--- RECORDS SHOWN ---
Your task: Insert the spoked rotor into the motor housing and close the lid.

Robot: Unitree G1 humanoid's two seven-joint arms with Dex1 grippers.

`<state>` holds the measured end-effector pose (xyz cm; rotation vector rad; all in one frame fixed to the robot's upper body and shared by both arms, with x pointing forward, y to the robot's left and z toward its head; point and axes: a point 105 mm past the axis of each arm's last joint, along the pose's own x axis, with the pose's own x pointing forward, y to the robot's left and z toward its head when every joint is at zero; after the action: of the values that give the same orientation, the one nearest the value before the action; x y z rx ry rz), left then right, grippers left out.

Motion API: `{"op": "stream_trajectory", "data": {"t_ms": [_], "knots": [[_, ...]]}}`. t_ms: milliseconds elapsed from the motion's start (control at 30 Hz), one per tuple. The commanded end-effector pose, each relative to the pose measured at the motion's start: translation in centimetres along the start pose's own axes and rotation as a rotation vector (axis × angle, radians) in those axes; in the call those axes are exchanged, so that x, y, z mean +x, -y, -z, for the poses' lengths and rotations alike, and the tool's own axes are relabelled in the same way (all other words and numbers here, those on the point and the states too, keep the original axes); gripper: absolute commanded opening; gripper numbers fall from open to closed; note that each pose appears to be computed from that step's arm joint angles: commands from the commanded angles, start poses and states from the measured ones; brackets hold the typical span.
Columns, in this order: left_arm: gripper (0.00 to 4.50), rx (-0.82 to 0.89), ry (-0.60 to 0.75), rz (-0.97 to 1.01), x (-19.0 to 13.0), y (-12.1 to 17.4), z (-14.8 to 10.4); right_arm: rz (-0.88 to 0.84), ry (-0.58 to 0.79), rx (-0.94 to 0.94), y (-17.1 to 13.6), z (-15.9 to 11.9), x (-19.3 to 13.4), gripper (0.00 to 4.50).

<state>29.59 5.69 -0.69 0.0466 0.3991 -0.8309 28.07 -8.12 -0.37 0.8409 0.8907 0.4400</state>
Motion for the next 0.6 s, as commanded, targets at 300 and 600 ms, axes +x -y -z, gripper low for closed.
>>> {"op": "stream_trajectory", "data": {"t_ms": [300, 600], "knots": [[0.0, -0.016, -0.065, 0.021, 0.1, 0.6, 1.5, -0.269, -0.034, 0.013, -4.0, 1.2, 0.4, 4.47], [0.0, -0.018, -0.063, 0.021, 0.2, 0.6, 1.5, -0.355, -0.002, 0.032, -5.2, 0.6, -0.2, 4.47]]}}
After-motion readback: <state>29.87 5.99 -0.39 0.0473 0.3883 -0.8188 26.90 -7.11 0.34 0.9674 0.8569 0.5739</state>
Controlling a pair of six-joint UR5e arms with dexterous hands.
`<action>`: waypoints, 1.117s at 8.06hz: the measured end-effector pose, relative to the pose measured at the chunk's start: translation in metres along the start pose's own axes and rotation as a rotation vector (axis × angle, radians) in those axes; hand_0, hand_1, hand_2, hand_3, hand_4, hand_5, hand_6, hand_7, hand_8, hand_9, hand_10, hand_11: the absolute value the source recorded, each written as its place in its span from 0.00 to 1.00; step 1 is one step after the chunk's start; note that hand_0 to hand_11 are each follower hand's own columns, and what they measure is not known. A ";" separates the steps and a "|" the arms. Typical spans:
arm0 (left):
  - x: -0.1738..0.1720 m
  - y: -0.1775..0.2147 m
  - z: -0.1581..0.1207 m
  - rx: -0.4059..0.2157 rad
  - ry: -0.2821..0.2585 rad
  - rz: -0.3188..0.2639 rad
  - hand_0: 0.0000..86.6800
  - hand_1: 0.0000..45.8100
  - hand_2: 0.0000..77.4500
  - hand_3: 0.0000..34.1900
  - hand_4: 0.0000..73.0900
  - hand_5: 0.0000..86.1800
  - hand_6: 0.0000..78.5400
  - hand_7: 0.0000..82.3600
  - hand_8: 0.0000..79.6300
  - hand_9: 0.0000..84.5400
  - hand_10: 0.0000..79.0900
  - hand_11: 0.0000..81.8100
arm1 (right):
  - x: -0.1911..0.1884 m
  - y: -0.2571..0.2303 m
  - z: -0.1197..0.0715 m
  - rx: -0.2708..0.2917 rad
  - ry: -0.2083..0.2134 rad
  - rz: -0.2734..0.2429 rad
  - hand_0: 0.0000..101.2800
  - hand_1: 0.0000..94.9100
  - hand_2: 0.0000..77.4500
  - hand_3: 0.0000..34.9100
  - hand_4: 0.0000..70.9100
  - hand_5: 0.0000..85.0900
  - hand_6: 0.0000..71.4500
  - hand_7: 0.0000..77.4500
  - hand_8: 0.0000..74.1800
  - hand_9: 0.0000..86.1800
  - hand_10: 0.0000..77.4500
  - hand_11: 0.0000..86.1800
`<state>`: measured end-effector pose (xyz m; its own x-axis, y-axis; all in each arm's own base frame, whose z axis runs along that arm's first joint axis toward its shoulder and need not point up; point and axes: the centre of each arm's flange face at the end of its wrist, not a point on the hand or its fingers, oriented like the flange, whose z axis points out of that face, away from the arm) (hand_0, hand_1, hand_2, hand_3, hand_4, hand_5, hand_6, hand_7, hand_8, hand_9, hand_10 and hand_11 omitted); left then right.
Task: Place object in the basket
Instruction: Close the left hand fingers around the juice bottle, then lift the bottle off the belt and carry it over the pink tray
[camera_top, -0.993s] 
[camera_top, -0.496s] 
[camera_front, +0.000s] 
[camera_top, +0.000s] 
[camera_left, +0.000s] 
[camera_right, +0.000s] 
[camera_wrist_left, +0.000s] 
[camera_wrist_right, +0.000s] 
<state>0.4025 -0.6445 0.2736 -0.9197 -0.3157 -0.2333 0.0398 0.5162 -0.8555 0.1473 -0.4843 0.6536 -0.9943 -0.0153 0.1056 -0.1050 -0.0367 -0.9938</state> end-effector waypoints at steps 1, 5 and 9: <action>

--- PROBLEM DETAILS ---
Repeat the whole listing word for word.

--- RESPONSE TO THE TASK ---
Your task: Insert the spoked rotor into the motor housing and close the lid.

Robot: Unitree G1 humanoid's two seven-joint arms with Dex1 grippers.

`<state>` holds the measured end-effector pose (xyz cm; rotation vector rad; all in one frame fixed to the robot's upper body and shared by both arms, with x pointing forward, y to the robot's left and z toward its head; point and axes: a point 105 mm past the axis of each arm's last joint, along the pose's own x axis, with the pose's own x pointing forward, y to the robot's left and z toward its head when every joint is at zero; after the action: of the values that give the same orientation, the one nearest the value before the action; x y z rx ry rz), left then right, grippers left out.

Motion API: `{"op": "stream_trajectory", "data": {"t_ms": [_], "knots": [[_, ...]]}}`. t_ms: milliseconds elapsed from the motion's start (control at 30 Hz), one per tuple. The commanded end-effector pose, each relative to the pose measured at the motion's start: translation in centimetres along the start pose's own axes and rotation as a rotation vector (axis × angle, radians) in those axes; in the call those axes are exchanged, so that x, y, z mean +x, -y, -z, for the poses' lengths and rotations alike, and the tool's own axes are relabelled in the same way (all other words and numbers here, those on the point and the states too, keep the original axes); gripper: absolute commanded opening; gripper numbers fall from open to closed; note that each pose appears to be computed from that step's arm joint angles: commands from the commanded angles, start poses and states from the measured ones; brackets hold the typical span.
Columns, in this order: left_arm: gripper (0.00 to 4.50), rx (-0.82 to 0.89), ry (-0.60 to 0.75), rz (-0.97 to 1.01), x (-19.0 to 13.0), y (-12.1 to 17.4), z (-14.8 to 10.4); right_arm: rz (-0.88 to 0.84), ry (-0.58 to 0.79), rx (-0.94 to 0.94), y (-17.1 to 13.6), z (-15.9 to 11.9), x (-19.3 to 13.4), gripper (0.00 to 4.50).

<state>29.59 5.69 -0.69 0.0466 0.3991 -0.8309 28.07 -8.12 -0.37 0.8409 0.8907 0.4400</state>
Motion for the next 0.6 s, as commanded, targets at 300 and 600 ms, axes +x -y -z, gripper low for closed.
>>> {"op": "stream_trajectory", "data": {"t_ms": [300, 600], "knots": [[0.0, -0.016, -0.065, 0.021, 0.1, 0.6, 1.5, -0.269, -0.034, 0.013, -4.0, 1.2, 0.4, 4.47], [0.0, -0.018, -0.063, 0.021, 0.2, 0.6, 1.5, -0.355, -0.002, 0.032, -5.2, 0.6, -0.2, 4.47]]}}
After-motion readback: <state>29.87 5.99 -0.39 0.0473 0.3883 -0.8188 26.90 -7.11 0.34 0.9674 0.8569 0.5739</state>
Controlling a pair of six-joint UR5e arms with dexterous hands.
`<action>`: waypoints, 1.117s at 8.06hz: the measured end-effector pose, relative to the pose measured at the chunk's start: translation in metres along the start pose's own axes and rotation as a rotation vector (axis × angle, radians) in those axes; hand_0, hand_1, hand_2, hand_3, hand_4, hand_5, hand_6, hand_7, hand_8, hand_9, hand_10, hand_11: the absolute value the source recorded, each written as its place in its span from 0.00 to 1.00; step 1 is one step after the chunk's start; note that hand_0 to hand_11 are each follower hand's own columns, and what they measure is not known. A ";" separates the steps and a "|" the arms. Typical spans:
arm0 (left):
  - x: -0.1738..0.1720 m
  - y: -0.1775..0.2147 m
  - z: -0.1581..0.1207 m
  - rx: -0.4059..0.2157 rad
  - ry: -0.2821..0.2585 rad
  - rz: -0.3188..0.2639 rad
  - hand_0: 0.0000..86.6800
  - hand_1: 0.0000..45.8100
  - hand_2: 0.0000..77.4500
  - hand_3: 0.0000..34.1900
  - hand_4: 0.0000..73.0900
  - hand_5: 0.0000..86.1800
  - hand_6: 0.0000..78.5400
  - hand_7: 0.0000..82.3600
  - hand_8: 0.0000..79.6300
  - hand_9: 0.0000..84.5400
  - hand_10: 0.0000..79.0900
  - hand_11: 0.0000..81.8100
arm1 (right):
  - x: -0.1911..0.1884 m
  - y: -0.2571..0.2303 m
  - z: -0.1197..0.0715 m
  - rx: -0.2708..0.2917 rad
  - ry: -0.2083..0.2134 rad
  - rz: -0.2734..0.2429 rad
  - hand_0: 0.0000..101.2800
  - hand_1: 0.0000..94.9100
  - hand_2: 0.0000..77.4500
  - hand_3: 0.0000..34.9100
  - hand_4: 0.0000..70.9100
  - hand_5: 0.0000..85.0900
  - hand_6: 0.0000..71.4500
  - hand_7: 0.0000..77.4500
  - hand_8: 0.0000..74.1800
  - hand_9: 0.0000..86.1800
  - hand_10: 0.0000..77.4500
  - hand_11: 0.0000..86.1800
`<state>`: measured end-effector pose (xyz m; its own x-axis, y-axis; all in each arm's own base frame, whose z axis runs along that arm's first joint axis toward its shoulder and need not point up; point and axes: the centre of each arm's flange face at the end of its wrist, not a point on the hand or its fingers, oriented like the flange, whose z axis points out of that face, away from the arm) (hand_0, hand_1, hand_2, hand_3, hand_4, hand_5, hand_6, hand_7, hand_8, hand_9, hand_10 and hand_11 omitted); left then right.
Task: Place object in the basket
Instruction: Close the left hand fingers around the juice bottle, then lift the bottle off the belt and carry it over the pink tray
[camera_top, -0.993s] 
[camera_top, -0.496s] 
[camera_front, +0.000s] 
[camera_top, +0.000s] 
[camera_left, +0.000s] 
[camera_right, +0.000s] 
[camera_wrist_left, +0.000s] 
[camera_wrist_right, +0.000s] 
<state>0.4025 -0.6445 0.2736 -0.9197 -0.3157 -0.2333 0.0398 0.5162 -0.8555 0.1473 -0.4843 0.6536 -0.9943 -0.0153 0.1056 -0.1050 -0.0367 -0.9938</state> end-effector waypoints at steps 1, 5 and 9: <action>

The exercise requires no additional output.